HD 66428

Observation data Epoch J2000.0 Equinox J2000.0
- Constellation: Monoceros
- Right ascension: 08^{h} 03^{m} 28.66767^{s}
- Declination: −01° 09′ 45.7581″
- Apparent magnitude (V): 8.25

Characteristics
- Evolutionary stage: subgiant
- Spectral type: G8IV(+G)

Astrometry
- Radial velocity (R_{v}): 44.26±0.13 km/s
- Proper motion (μ): RA: −65.766±0.029 mas/yr Dec.: −206.999±0.019 mas/yr
- Parallax (π): 18.7661±0.0312 mas
- Distance: 173.8 ± 0.3 ly (53.29 ± 0.09 pc)
- Absolute magnitude (M_{V}): +4.56

Details
- Mass: 1.09±0.02 M_{☉}
- Radius: 1.13±0.03 R_{☉}
- Luminosity: 1.28±0.01 L_{☉}
- Surface gravity (log g): 4.37±0.03 cgs
- Temperature: 5,773±55 K
- Age: 4.1±1.4 Gyr
- Other designations: BD−00°1891, HIP 39417, LTT 3038, SAO 135426

Database references
- SIMBAD: data

= HD 66428 =

Star in the constellation Monoceros

HD 66428 is a G-type subgiant star located approximately 174 light-years away in the constellation of Monoceros. This star is similar to the Sun with an apparent magnitude of 8.25, an effective temperature of ±5705 K and a solar luminosity 1.28. Its absolute magnitude is 11.1 while its U-V color index is 0.71. It is considered an inactive star and it is metal-rich ([Fe/H] = 0.310).
This star has a precise mass of 1.14552 solar masses. This precision comes from the Corot mission that measured asteroseismology.

==Planetary system==
In July 2006, the discovery of the extrasolar planet HD 66428 b was published in the Astrophysical Journal. It was found from observations at the W. M. Keck Observatory using the radial velocity method. It has a minimum mass of more than 3 times that of Jupiter and orbits at a distance of 3.47 AU away from the star.

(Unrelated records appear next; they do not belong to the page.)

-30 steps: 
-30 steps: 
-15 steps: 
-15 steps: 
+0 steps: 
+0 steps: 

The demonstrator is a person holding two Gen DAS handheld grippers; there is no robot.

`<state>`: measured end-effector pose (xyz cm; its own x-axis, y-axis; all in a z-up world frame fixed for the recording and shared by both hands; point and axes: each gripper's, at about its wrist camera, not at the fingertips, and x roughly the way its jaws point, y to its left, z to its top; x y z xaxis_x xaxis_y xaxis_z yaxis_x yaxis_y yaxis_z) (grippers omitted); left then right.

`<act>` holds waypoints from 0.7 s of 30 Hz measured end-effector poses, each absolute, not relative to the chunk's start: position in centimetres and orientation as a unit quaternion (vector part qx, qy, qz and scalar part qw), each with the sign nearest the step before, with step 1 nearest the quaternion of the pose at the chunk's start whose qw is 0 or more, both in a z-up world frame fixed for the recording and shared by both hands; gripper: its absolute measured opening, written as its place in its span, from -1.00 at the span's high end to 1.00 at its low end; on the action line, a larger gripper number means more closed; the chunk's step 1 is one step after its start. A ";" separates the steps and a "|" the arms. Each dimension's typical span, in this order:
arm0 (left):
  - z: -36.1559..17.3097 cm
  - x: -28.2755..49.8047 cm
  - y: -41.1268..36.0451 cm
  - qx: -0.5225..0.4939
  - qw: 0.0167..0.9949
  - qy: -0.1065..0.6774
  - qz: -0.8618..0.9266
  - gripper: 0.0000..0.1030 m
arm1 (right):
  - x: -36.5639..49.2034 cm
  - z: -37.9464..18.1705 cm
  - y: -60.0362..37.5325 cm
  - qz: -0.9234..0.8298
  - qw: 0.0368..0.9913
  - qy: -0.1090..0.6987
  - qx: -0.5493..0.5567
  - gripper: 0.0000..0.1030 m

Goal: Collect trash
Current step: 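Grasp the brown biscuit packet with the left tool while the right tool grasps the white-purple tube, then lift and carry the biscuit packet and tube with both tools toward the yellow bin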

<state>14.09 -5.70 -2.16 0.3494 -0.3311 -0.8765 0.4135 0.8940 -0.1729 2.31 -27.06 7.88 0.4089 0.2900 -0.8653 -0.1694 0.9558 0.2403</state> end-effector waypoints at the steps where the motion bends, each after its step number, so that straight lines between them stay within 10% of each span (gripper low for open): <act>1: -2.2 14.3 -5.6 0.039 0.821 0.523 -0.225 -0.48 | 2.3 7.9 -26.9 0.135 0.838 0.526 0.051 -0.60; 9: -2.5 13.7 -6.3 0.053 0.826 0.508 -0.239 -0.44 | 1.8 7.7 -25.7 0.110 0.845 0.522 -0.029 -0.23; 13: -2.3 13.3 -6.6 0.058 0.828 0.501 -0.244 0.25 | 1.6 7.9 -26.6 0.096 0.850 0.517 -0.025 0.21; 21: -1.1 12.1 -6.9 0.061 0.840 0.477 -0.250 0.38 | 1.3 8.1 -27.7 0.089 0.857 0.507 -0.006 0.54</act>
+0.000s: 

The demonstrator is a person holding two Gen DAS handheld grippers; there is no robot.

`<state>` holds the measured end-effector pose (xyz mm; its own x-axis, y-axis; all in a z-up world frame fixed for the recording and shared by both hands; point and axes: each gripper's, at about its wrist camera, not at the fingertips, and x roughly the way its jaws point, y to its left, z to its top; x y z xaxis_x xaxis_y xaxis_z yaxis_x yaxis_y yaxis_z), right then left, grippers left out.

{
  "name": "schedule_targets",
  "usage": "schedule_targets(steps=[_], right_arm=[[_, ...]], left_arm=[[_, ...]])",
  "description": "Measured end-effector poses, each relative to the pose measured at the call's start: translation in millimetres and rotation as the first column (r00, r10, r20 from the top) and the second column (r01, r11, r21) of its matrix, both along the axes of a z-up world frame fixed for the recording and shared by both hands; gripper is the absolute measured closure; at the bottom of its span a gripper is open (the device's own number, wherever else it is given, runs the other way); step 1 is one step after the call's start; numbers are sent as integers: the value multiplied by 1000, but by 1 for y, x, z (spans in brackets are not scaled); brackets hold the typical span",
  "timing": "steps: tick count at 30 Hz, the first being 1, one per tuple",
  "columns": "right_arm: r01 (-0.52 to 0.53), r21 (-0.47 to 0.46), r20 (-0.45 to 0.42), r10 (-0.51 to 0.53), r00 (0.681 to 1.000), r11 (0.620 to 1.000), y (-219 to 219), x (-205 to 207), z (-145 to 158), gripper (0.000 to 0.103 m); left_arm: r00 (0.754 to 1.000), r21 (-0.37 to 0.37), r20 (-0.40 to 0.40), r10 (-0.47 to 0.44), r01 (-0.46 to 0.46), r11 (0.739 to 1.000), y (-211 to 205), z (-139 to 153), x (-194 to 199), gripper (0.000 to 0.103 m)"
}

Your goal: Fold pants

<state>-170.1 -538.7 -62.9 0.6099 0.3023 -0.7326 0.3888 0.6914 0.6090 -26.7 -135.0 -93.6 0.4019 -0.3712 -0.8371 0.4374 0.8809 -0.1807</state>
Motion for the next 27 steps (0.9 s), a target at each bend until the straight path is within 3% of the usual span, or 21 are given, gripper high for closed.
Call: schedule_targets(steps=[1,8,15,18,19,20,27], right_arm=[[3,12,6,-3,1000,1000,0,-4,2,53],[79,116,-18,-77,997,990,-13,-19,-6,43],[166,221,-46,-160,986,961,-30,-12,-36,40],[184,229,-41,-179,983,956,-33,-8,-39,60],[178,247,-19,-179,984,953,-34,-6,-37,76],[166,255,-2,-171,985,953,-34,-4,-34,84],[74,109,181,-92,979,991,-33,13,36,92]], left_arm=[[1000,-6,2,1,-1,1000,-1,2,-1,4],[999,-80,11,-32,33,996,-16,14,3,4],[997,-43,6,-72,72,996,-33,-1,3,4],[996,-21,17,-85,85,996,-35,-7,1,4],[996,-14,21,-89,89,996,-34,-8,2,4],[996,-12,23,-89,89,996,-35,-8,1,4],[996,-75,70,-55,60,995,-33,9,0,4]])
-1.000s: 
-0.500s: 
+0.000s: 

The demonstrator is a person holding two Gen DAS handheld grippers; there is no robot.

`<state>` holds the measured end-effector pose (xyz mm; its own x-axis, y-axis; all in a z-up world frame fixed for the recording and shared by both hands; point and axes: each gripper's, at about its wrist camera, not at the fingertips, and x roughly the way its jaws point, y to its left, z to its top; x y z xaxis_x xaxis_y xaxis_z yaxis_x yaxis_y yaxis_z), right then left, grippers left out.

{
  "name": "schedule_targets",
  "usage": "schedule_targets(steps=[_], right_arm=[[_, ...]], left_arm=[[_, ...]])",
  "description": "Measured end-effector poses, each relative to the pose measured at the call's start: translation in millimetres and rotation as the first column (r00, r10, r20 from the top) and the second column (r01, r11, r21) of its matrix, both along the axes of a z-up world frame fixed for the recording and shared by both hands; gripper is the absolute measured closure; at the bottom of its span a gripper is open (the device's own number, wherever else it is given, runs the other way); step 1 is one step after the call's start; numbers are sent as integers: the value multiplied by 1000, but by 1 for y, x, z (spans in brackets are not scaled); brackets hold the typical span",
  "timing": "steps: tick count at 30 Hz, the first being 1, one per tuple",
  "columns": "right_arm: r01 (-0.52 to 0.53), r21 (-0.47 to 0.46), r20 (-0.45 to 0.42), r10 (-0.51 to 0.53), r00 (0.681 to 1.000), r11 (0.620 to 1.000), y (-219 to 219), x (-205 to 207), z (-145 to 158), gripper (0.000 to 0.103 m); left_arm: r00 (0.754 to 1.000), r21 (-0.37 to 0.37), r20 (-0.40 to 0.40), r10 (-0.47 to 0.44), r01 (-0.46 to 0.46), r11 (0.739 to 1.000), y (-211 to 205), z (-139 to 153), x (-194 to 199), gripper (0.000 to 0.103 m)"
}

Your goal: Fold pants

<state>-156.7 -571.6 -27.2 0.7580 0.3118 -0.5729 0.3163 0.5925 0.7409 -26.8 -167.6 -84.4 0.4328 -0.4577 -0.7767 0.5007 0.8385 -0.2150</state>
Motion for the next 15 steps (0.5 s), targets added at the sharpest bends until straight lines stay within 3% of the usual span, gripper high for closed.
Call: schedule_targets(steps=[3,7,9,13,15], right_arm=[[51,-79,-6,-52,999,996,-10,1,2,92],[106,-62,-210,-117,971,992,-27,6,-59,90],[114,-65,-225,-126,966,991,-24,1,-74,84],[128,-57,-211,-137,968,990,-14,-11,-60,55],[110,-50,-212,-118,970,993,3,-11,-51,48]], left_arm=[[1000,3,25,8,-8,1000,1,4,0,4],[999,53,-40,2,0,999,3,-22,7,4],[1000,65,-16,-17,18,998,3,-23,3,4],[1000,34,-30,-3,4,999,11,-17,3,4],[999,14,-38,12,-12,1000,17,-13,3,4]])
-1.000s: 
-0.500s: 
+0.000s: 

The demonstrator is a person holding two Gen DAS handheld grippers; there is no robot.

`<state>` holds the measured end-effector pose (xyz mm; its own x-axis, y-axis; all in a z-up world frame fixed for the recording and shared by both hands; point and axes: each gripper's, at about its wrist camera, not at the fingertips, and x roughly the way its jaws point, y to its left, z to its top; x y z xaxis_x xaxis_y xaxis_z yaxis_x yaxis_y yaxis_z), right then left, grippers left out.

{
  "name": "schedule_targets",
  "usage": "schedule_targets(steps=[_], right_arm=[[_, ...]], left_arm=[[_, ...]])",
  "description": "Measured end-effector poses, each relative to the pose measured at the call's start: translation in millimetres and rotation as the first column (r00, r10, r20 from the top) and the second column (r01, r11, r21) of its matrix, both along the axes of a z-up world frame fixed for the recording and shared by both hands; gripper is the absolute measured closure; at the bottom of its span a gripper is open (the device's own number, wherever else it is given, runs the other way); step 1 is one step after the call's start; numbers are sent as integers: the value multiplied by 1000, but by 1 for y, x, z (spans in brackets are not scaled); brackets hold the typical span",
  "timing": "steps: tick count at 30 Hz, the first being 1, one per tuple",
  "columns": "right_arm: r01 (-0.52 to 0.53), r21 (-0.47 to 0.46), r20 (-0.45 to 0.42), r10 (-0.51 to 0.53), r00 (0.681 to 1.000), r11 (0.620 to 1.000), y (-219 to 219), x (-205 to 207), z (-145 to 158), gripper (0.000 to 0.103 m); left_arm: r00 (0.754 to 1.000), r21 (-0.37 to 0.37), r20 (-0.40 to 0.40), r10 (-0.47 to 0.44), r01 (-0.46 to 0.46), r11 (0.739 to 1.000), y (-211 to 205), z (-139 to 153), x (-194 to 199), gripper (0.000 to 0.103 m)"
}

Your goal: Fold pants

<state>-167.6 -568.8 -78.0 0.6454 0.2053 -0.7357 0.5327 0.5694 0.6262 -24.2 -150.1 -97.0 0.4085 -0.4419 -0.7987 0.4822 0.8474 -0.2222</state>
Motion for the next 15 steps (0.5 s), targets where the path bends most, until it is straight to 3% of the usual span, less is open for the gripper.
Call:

In 2015 a refined orbit was determined which led to the discovery of a linear trend in the radial velocities indicating a more distant companion of unknown character, which was determined to be a gas giant planet HD 66428 c or brown dwarf in 2021. In 2022, the inclination and true mass of both planets were measured via astrometry. The orbital period and mass of planet c were found to be significantly lower than the previous higher-error estimates, showing it to be planetary mass and not a brown dwarf.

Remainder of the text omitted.